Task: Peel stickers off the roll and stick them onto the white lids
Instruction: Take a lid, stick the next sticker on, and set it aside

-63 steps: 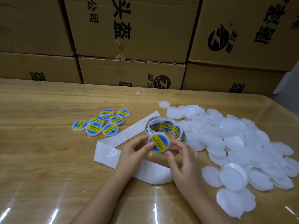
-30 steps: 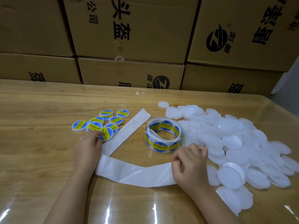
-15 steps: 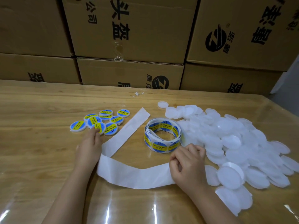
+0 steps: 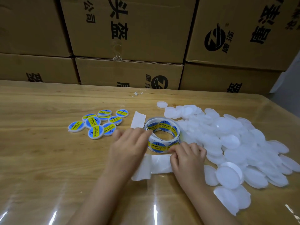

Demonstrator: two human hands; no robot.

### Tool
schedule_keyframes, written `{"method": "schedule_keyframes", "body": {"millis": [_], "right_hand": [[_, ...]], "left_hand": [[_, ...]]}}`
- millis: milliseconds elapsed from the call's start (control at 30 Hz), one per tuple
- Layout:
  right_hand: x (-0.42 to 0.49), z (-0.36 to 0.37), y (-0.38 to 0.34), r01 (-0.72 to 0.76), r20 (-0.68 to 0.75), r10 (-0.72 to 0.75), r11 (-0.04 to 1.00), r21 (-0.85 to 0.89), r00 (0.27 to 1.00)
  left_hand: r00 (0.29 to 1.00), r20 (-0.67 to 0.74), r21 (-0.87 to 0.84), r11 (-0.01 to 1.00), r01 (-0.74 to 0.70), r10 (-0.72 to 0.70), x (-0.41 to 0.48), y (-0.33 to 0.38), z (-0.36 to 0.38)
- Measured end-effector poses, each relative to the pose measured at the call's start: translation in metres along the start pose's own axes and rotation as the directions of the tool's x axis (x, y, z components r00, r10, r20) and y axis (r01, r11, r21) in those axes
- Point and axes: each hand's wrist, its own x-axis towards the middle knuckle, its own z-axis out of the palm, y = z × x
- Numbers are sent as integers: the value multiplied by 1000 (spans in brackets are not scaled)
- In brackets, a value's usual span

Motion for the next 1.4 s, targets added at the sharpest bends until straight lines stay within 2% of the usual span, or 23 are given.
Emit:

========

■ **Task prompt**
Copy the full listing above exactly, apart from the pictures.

■ **Answer for this exercise**
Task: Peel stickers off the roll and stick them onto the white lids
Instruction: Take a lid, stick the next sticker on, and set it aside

-63 steps: 
-30 steps: 
-15 steps: 
+0 steps: 

Demonstrator: two human hands; no robot.

### Tool
schedule_keyframes, written `{"method": "schedule_keyframes", "body": {"millis": [_], "right_hand": [[_, ...]], "left_hand": [[_, ...]]}}`
- millis: milliseconds elapsed from the call's start (control at 30 Hz), one per tuple
- Layout:
  right_hand: x (-0.42 to 0.49), z (-0.36 to 0.37), y (-0.38 to 0.34), r01 (-0.72 to 0.76), r20 (-0.68 to 0.75), r10 (-0.72 to 0.75), r11 (-0.04 to 1.00), r21 (-0.85 to 0.89), r00 (0.27 to 1.00)
  left_hand: r00 (0.29 to 1.00), r20 (-0.67 to 0.74), r21 (-0.87 to 0.84), r11 (-0.01 to 1.00), r01 (-0.74 to 0.70), r10 (-0.72 to 0.70), x (-0.41 to 0.48), y (-0.33 to 0.38), z (-0.36 to 0.38)
- Measured end-effector poses, each relative to the pose measured at the call's start: translation in metres along the start pose's own axes and rotation as the directions of the tool's x axis (x, y, z components r00, r10, r20) and y axis (r01, r11, r21) in those axes
- Point and axes: each hand's wrist, its own x-axis towards the middle knuckle, its own z-axis out of the palm, y = z × x
- Numbers are sent as integers: the value multiplied by 1000 (spans in brackets are not scaled)
- In brackets, a value's usual span

Motion for the next 1.4 s, targets added at the sharpest bends until straight lines stay within 2% of the usual span, or 23 are given.
Emit:

No additional output is expected.